そういう教育には何も教える技術やhow toは必要はありません。生徒はただ忠実に先生が弾いた演奏をコピーし、弾けない場所でも、ただ単に練習量を増やすことでこなしているに過ぎません。

芦塚メトードでは、基礎をしっかり出来るようにするところにとても時間と手間をかけますが、一度それが身についてしまえば、後は練習を仮にやっていなくても弾けてしまうわけです。つまりセオリーをしっかり教えれば、キャパシティーが育つのです。
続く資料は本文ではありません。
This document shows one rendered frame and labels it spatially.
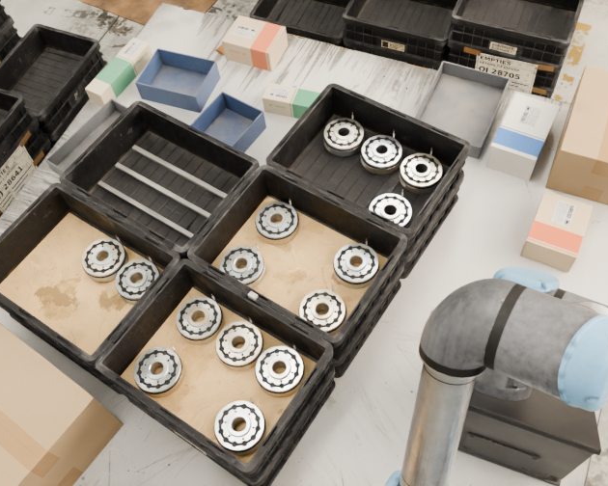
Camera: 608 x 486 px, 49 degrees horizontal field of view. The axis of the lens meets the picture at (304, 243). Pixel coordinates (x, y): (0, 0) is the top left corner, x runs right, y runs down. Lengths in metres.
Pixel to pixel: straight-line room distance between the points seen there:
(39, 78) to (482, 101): 1.67
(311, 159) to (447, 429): 0.92
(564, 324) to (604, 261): 0.96
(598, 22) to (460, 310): 2.68
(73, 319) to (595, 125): 1.34
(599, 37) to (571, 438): 2.36
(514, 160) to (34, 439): 1.31
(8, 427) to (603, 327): 1.13
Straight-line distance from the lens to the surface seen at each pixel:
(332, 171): 1.71
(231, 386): 1.47
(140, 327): 1.49
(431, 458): 1.05
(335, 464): 1.53
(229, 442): 1.40
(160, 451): 1.60
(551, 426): 1.32
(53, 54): 2.91
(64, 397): 1.48
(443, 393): 0.97
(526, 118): 1.91
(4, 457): 1.50
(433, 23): 2.75
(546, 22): 2.64
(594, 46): 3.34
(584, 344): 0.85
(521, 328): 0.86
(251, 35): 2.14
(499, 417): 1.29
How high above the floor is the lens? 2.20
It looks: 59 degrees down
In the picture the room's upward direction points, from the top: 8 degrees counter-clockwise
10曲もらうようになったら、今までの10倍練習しなければいけない、というのが一般の考え方ですが、芦塚メトードでは実力とともに曲数のキャパシティーが大きくなります。

何故キャパシティが広がっていくのか?それは芦塚メトードが曲を指導するときに、先生の演奏をコピーさせるのではなく、様式として指導しているからです。

此処で、誤解の無いように確認をしておく必要があります。それは基礎についての考え方です。
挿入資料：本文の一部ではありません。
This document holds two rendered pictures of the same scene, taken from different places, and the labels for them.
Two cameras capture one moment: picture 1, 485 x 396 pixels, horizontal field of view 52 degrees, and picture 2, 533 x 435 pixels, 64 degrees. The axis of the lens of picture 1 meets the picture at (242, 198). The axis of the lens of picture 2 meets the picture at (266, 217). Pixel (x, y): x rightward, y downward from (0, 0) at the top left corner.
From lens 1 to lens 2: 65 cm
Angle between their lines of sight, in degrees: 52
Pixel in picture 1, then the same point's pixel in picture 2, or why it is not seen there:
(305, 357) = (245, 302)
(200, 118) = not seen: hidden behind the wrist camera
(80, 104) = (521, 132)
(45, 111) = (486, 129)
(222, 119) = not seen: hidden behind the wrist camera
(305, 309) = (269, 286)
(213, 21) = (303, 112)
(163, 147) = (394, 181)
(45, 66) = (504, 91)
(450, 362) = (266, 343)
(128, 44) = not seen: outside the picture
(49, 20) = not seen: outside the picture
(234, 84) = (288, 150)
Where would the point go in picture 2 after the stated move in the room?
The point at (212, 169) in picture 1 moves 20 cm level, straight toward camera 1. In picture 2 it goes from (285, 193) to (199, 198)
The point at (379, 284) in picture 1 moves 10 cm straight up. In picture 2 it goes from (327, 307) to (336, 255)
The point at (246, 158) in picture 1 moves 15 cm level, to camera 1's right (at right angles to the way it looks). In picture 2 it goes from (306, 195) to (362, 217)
基礎には椅子の座り方から始まって、姿勢やタッチに至るまでの基礎(基本)と、エチュード的な指の体操的な基礎、演奏上のformation(手の型からタッチの種類に至る)などがあります。多分、そこまでの基礎であれば、優秀な先生達は私達と同じ事を指導しておられる先生も数多くいらっしゃると思います。

しかし、そういった事を勉強した上で、学ばなければならない大切な基礎があります。

それは音楽の構成や時代様式を学ぶ事です。

つまり、ハイドンのピアノソナタを様式として1曲完全にマスターしたら、その時代の作曲家達の曲は全て演奏できるということなのです。それが古典派の時代の様式なのです。

しかし、日本の音大ではロマン派の作曲家のピアノのタッチと古典派のフォルテピアノのタッチの奏き分けをさせる事はありません。つまりモーツアルトのソナタやハイドンのソナタで要求されている、或いはツェルニー等がエチュードで学ばせようとしているピアノのタッチの基本であるレジェロのタッチですら、ちゃんと指導している先生は日本にはいないのです。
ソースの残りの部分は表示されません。